You don't need different mapping for beats per operative system, all of them share the same template.

That said, your settings look correct anyway. Have you confirmed that Metricbeat is reporting data for both cases?

PD: As a note, Beats documentation recommends to keep %{[beat.version]} in the index name & pattern, so version upgrades don't end up in conflicting mappings: https://www.elastic.co/guide/en/beats/filebeat/current/elasticsearch-output.html#index-option-es

Hi @exekias,

Thanks for your support. I feel ashamed, I just noticed that working on the new windows metricbeat configs I stopped metricbeat on my elasticsearch unix server. Starting it fixed it!

I used WinMerge to differentiate the windows generated and the unix generated templates and now they seems to have the same parameters it's just that it's all mixed up and not in the same order at all. I don't know if the parameters order is randomly generated. The first time I looked it showed so much differences because of the mixup that I thought they were different.

Things are getting clearer about the infrastructure UI. I like it. It could be nice if it was adding some monitoring of drives space as this is very often an issue on our servers and it causes failures. I still monitor it through the logs of metricbeat. There's just no metric for this in the Infrastructure UI. Maybe customization of the available metrics in the UI could be nice?

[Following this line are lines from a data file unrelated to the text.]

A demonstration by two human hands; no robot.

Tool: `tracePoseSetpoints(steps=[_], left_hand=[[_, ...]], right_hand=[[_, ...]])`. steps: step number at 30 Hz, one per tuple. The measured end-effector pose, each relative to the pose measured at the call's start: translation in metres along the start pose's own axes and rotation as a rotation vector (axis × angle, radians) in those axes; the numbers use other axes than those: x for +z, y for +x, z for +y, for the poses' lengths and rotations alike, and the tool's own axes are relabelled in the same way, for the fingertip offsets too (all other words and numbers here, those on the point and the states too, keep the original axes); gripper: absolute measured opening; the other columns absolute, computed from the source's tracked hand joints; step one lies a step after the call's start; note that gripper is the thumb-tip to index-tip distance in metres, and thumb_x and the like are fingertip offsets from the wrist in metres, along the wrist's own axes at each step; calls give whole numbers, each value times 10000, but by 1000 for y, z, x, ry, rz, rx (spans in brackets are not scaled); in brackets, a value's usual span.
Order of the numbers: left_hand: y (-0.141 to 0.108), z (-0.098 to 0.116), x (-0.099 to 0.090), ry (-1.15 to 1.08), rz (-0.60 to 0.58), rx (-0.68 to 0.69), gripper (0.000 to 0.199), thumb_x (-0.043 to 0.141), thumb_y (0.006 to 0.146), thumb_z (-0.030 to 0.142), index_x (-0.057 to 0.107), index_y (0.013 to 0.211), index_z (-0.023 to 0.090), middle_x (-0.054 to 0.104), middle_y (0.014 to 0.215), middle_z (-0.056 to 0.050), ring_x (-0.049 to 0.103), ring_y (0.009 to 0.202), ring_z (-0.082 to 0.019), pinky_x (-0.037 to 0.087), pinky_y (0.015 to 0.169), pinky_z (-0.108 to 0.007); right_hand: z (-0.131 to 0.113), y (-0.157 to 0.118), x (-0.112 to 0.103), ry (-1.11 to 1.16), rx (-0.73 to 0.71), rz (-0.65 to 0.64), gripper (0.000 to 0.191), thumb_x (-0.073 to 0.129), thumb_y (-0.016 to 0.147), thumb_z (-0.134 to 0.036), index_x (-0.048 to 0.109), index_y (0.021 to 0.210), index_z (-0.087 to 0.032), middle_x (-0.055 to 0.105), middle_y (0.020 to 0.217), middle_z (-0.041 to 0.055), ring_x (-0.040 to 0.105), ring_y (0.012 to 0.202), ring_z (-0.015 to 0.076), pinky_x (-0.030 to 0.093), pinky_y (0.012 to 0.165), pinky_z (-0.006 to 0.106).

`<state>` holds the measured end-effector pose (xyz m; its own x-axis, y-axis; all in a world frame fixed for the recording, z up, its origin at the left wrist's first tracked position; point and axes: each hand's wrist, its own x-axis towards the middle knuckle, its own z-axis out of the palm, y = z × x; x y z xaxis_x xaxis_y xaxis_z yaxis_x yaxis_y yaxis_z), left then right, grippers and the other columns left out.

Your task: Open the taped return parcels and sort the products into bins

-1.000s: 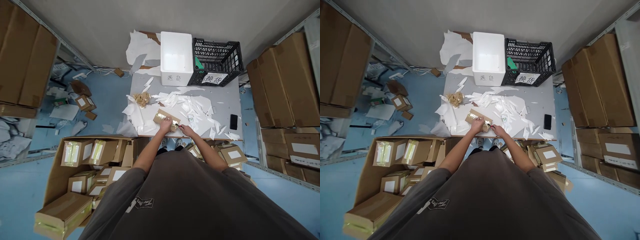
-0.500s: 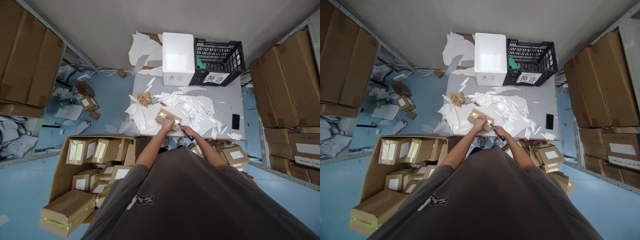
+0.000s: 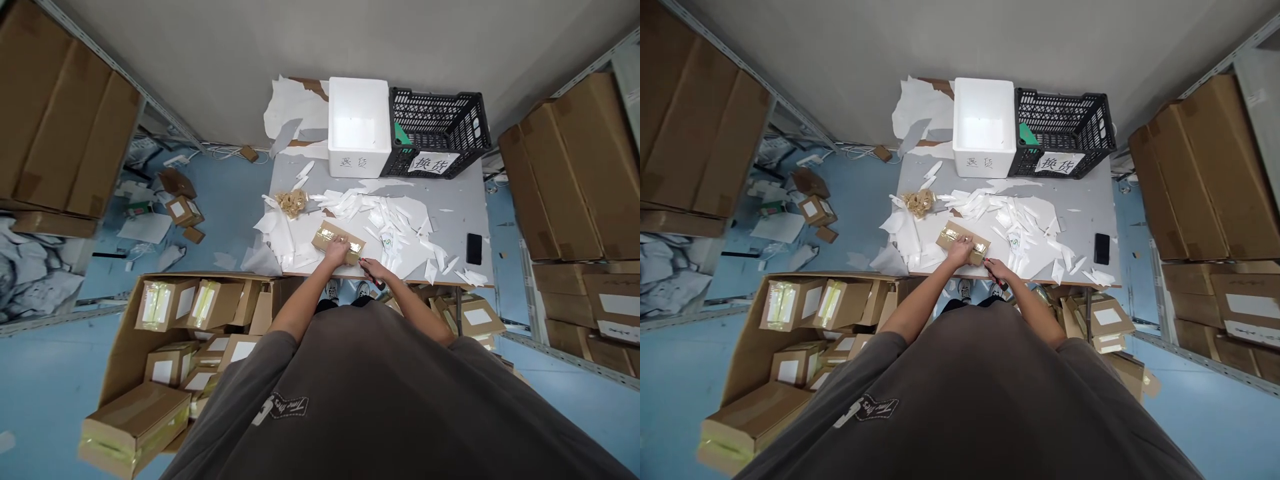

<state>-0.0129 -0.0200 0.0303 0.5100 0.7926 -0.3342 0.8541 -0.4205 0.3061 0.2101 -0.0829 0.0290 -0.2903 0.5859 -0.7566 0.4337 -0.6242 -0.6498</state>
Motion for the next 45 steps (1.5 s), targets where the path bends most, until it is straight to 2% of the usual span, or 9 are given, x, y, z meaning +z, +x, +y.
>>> tracePoseSetpoints(steps=[4,8,13,15,24,30,37,41,45], left_hand=[[-3,-1,-3,-53,8,-13,896,1036,658,379,680,1449,156,511,1694,-213,475,1567,-413,336,1333,-485],[1,-9,-11,-139,35,-43,744,837,926,447,561,1590,256,591,1638,-143,525,1529,-358,422,1264,-485],[20,-26,-11,-66,11,-52,916,907,843,400,512,1662,290,356,1811,-122,175,1712,-419,206,1368,-594],[28,-31,-5,-74,-22,-63,948,900,842,411,488,1687,288,294,1837,-116,119,1726,-420,167,1379,-605],[27,-36,21,-92,134,-51,619,638,1062,421,559,1648,239,448,1756,-160,305,1680,-402,219,1365,-606],[9,-21,41,-153,255,-154,583,606,1081,375,575,1624,165,508,1706,-199,349,1666,-399,217,1375,-597],[-1,-15,58,-250,360,-152,531,590,1085,352,613,1583,170,579,1648,-202,381,1655,-384,259,1365,-636],[-2,-18,61,-246,406,-131,512,591,1075,325,625,1566,184,619,1613,-186,428,1630,-373,289,1353,-641],[-3,-19,60,-222,426,-126,508,597,1064,302,631,1559,192,636,1592,-191,449,1616,-369,293,1350,-636]], right_hand=[[11,-10,-1,40,16,16,457,571,1043,-691,450,888,-279,496,560,-89,429,409,124,388,433,240],[19,-20,-9,9,12,81,422,530,1061,-676,477,933,-277,514,591,-78,452,427,135,406,456,249],[18,-26,-13,-159,23,250,476,298,1123,-634,573,987,-270,594,700,-25,544,536,179,466,560,279],[15,-29,-14,-258,-2,293,498,256,1137,-595,614,1015,-271,637,757,-5,602,633,205,487,640,291],[-13,-25,-2,-671,-99,350,296,501,1145,-456,656,1285,-247,769,1237,91,708,1073,264,464,844,300],[-24,-16,9,-903,-46,441,369,445,1176,-474,580,1393,-208,688,1357,162,704,1107,291,477,887,341],[-20,-17,2,-1023,-58,435,372,404,1186,-480,576,1401,-229,667,1329,151,702,1099,284,483,869,335],[-21,-8,-15,-987,-65,481,362,414,1180,-468,579,1387,-221,679,1332,162,703,1082,289,486,858,341],[2,-15,-47,-868,-60,507,255,551,1115,-420,619,1259,-221,717,1273,152,716,1057,294,499,851,346]])
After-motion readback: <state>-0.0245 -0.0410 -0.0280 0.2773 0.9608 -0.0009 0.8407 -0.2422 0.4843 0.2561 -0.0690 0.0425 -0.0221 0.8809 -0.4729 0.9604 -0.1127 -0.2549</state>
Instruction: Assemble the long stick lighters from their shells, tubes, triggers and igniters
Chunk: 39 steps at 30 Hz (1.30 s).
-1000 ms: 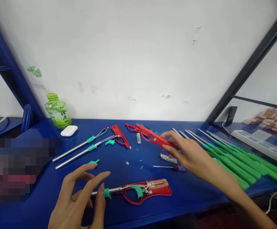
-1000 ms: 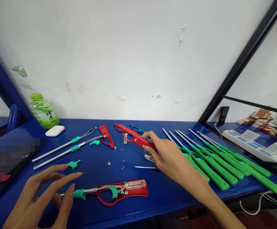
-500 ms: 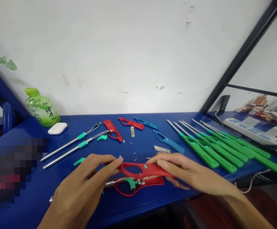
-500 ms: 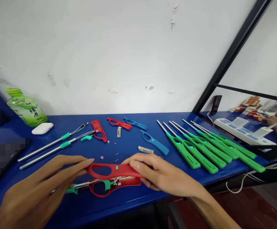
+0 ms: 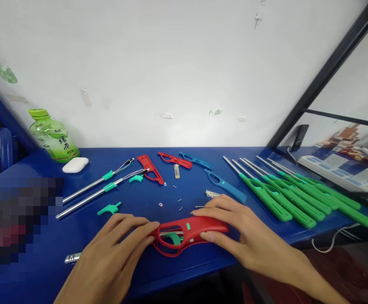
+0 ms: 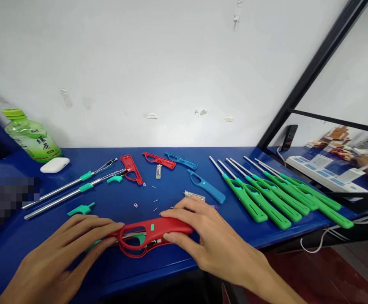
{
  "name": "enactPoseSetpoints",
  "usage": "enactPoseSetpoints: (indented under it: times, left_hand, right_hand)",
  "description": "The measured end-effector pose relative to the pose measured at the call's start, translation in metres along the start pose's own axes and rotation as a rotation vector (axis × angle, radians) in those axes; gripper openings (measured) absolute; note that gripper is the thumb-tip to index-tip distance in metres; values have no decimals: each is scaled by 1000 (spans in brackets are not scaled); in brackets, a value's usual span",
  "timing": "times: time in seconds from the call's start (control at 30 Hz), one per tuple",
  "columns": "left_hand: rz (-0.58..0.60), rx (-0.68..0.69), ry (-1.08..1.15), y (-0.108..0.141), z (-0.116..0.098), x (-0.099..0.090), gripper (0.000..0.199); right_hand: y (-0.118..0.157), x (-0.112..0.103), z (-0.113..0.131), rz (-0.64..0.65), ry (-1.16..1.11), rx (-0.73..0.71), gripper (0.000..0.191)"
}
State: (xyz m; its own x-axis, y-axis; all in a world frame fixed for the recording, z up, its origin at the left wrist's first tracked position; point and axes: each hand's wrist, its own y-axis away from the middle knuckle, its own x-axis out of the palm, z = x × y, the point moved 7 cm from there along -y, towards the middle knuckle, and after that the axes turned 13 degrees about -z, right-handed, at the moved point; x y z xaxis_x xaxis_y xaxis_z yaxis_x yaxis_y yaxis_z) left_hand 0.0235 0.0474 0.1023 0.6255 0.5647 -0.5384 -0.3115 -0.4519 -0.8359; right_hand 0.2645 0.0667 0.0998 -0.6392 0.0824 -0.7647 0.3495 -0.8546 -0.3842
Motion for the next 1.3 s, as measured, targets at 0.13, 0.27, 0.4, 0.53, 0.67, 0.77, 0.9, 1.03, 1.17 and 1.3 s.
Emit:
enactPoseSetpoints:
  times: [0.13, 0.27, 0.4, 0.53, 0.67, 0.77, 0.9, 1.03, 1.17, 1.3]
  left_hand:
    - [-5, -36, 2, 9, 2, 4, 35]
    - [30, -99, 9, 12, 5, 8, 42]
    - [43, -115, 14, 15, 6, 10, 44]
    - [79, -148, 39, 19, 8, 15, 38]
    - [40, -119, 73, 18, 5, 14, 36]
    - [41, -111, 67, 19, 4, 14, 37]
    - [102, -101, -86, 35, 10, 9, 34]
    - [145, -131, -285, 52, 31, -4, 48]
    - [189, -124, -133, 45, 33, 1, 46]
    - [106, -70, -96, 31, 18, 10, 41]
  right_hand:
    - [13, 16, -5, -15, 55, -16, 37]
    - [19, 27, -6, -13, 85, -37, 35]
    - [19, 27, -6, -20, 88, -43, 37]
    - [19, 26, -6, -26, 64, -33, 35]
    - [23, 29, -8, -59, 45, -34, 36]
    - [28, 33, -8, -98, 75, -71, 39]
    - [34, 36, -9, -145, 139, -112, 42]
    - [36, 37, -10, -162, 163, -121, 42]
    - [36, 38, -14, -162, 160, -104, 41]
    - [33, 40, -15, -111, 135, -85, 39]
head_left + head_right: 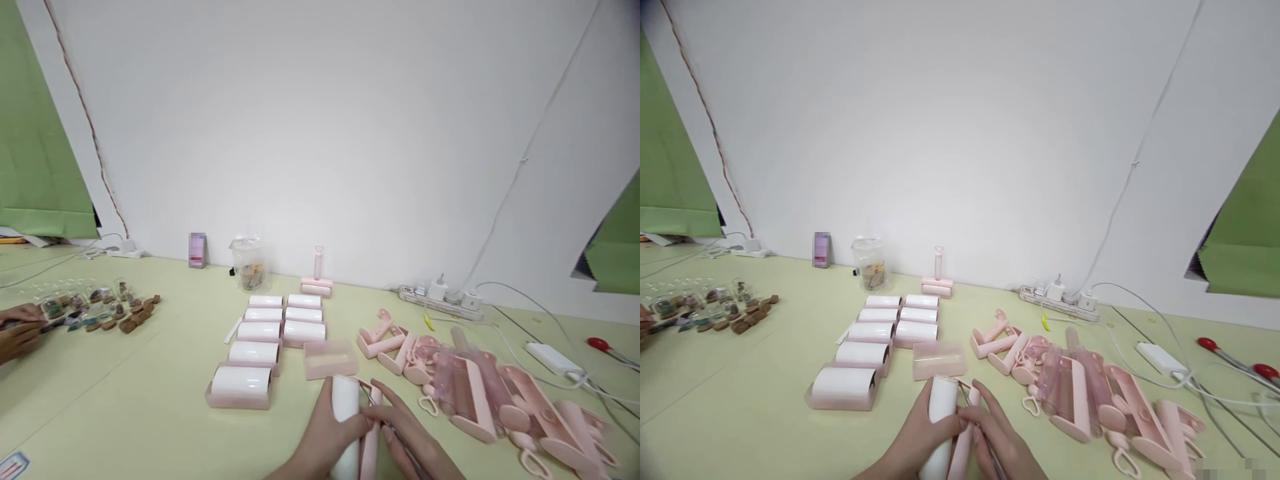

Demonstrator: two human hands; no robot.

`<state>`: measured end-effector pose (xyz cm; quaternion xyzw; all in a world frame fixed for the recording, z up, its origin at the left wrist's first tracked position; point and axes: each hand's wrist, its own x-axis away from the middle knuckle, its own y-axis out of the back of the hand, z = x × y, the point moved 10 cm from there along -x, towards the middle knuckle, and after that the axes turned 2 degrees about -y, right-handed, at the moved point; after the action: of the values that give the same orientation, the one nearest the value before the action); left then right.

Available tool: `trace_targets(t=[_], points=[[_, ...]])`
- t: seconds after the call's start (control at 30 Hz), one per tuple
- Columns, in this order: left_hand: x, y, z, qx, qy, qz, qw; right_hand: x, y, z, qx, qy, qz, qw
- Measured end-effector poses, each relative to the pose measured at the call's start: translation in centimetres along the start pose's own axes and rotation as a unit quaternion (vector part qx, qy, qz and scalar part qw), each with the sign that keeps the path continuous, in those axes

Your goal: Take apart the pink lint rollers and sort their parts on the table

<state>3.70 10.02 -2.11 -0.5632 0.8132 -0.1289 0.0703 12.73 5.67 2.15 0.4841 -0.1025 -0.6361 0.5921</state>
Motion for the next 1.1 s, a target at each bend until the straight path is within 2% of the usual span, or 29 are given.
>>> trace_targets(t=[0.17,0.23,0.4,0.47,0.57,0.7,1.1], points=[[0.0,2.5,-0.5,-0.044,-0.005,-0.107,0.993,-0.3,1.7,0.0,0.017,-0.001,0.052,0.999],[0.0,3.0,-0.7,-0.055,0.0,-0.118,0.992,-0.4,2.7,-0.5,0.026,-0.001,0.063,0.998],[-0.1,2.7,-1.0,-0.105,0.013,-0.076,0.991,-1.0,4.8,-3.3,0.068,-0.088,0.072,0.991],[0.0,2.3,-1.7,-0.148,-0.018,-0.056,0.987,-1.2,4.7,-2.6,0.017,-0.088,0.097,0.991],[0.5,1.5,-3.2,-0.217,-0.092,-0.029,0.971,-1.2,4.0,0.2,-0.09,-0.048,0.121,0.987],[0.8,0.8,-3.8,-0.247,-0.115,-0.006,0.962,-0.9,3.4,2.7,-0.155,-0.007,0.106,0.982],[0.5,0.7,-3.4,-0.293,-0.09,0.008,0.952,-0.8,3.6,1.8,-0.186,-0.044,0.066,0.979]])
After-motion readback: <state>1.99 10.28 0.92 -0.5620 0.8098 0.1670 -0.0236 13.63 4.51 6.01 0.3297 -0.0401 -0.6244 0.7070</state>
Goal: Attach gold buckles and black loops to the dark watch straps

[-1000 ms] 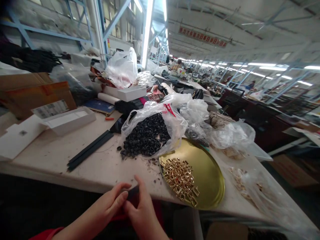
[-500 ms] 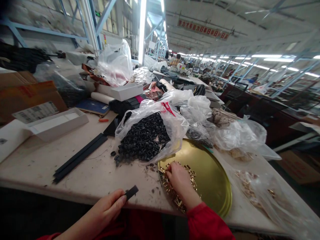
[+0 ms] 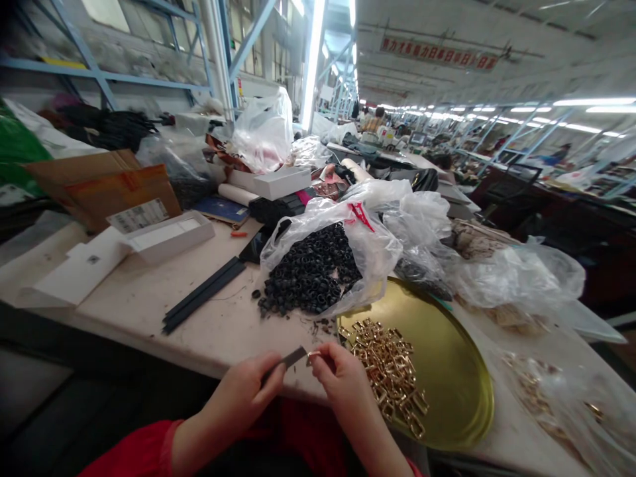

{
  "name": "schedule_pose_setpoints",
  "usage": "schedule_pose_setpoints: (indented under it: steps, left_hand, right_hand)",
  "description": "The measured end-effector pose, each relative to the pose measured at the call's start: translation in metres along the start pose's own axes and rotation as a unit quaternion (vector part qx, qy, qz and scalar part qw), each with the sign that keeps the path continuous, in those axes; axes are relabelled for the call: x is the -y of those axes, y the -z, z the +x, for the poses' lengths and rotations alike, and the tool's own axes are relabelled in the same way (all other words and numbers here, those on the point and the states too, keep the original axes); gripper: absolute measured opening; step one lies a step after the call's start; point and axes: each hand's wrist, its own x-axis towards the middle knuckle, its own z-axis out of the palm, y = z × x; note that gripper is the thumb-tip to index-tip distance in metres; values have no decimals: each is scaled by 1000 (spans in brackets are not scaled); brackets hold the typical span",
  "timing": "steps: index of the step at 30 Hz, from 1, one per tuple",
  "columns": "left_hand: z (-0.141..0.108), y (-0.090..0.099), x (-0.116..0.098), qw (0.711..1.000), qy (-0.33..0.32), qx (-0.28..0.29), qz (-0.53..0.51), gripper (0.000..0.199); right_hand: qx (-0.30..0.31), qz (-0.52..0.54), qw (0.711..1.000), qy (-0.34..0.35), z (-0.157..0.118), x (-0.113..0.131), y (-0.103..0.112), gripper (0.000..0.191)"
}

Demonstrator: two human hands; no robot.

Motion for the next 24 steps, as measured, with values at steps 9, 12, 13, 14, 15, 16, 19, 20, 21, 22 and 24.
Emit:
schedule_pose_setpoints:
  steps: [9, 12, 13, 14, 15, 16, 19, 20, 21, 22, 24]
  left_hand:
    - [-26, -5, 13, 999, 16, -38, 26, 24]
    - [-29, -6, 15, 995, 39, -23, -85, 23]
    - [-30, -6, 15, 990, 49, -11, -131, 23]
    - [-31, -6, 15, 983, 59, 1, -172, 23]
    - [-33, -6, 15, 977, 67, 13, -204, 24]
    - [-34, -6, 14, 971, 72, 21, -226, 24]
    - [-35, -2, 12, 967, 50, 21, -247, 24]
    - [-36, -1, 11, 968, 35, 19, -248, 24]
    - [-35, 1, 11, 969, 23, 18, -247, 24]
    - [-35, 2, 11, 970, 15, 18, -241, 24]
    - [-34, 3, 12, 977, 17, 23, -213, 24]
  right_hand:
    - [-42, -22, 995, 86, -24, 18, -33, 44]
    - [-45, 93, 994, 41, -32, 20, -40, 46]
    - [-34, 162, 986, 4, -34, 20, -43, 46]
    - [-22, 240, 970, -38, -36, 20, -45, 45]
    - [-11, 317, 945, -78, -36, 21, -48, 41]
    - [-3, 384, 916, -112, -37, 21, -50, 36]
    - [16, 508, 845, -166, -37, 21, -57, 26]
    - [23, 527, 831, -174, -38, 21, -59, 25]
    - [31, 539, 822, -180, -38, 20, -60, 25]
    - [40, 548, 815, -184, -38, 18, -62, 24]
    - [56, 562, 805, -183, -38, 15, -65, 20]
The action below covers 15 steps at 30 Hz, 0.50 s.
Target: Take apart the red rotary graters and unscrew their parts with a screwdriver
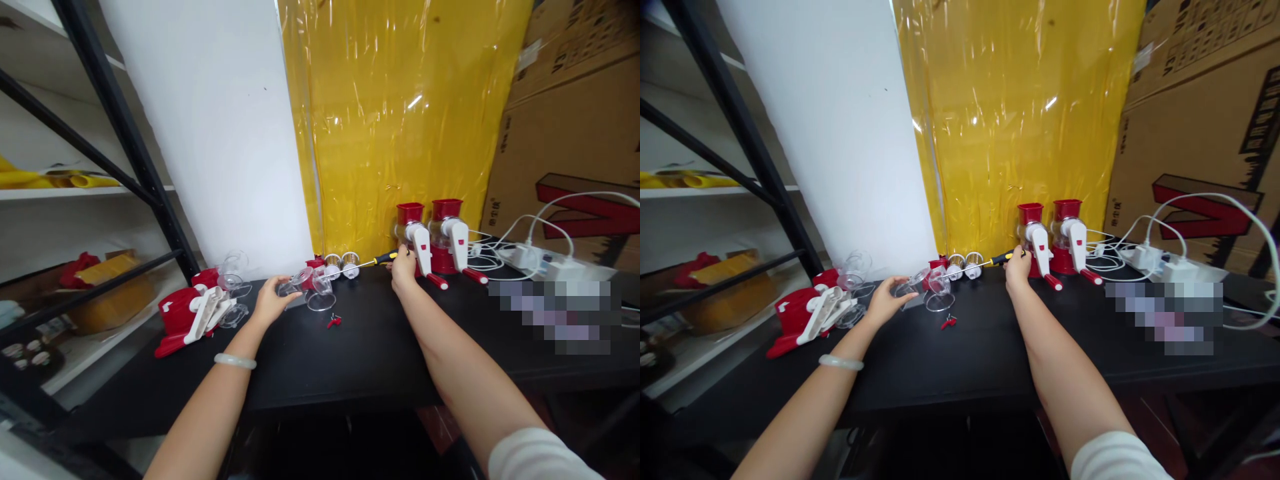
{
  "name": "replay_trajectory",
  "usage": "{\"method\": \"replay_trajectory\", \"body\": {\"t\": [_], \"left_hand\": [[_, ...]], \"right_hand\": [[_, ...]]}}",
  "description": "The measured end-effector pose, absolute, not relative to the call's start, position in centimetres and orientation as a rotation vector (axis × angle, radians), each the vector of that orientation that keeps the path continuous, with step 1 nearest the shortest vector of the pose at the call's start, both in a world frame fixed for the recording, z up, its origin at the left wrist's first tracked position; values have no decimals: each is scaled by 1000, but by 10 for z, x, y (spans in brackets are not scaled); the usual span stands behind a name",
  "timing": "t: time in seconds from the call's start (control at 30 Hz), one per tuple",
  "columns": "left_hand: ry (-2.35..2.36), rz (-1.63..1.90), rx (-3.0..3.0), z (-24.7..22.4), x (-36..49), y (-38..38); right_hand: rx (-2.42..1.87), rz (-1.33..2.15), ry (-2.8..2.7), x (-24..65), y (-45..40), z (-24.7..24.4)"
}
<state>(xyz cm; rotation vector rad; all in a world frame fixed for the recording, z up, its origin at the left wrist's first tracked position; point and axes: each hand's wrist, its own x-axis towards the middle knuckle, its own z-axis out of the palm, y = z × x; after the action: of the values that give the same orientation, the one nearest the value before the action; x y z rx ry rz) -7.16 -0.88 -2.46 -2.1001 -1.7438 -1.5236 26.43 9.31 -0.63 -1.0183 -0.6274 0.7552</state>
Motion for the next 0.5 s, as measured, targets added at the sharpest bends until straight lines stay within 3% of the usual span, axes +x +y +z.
{"method": "replay_trajectory", "body": {"t": [0.5], "left_hand": [[-1789, -1476, -2123, -18, -69, -12]], "right_hand": [[-845, 821, -603, 261, 96, -13]]}}
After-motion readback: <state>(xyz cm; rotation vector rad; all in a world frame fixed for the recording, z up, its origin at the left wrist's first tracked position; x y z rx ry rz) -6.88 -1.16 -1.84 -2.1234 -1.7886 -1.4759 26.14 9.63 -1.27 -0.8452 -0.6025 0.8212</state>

I removed the beat version from the name for an easier cleanup of the indexes as I'm managing a certain retention with local scripts but I could re-include it and just use wildcards. I'll consider this.

Thanks and sorry for my mistake.

I'm glad you got it working!

Thank you for the feedback, it really help us when shaping our roadmap!

Best regards

Excellent topic. Thank you.

This topic was automatically closed 28 days after the last reply. New replies are no longer allowed.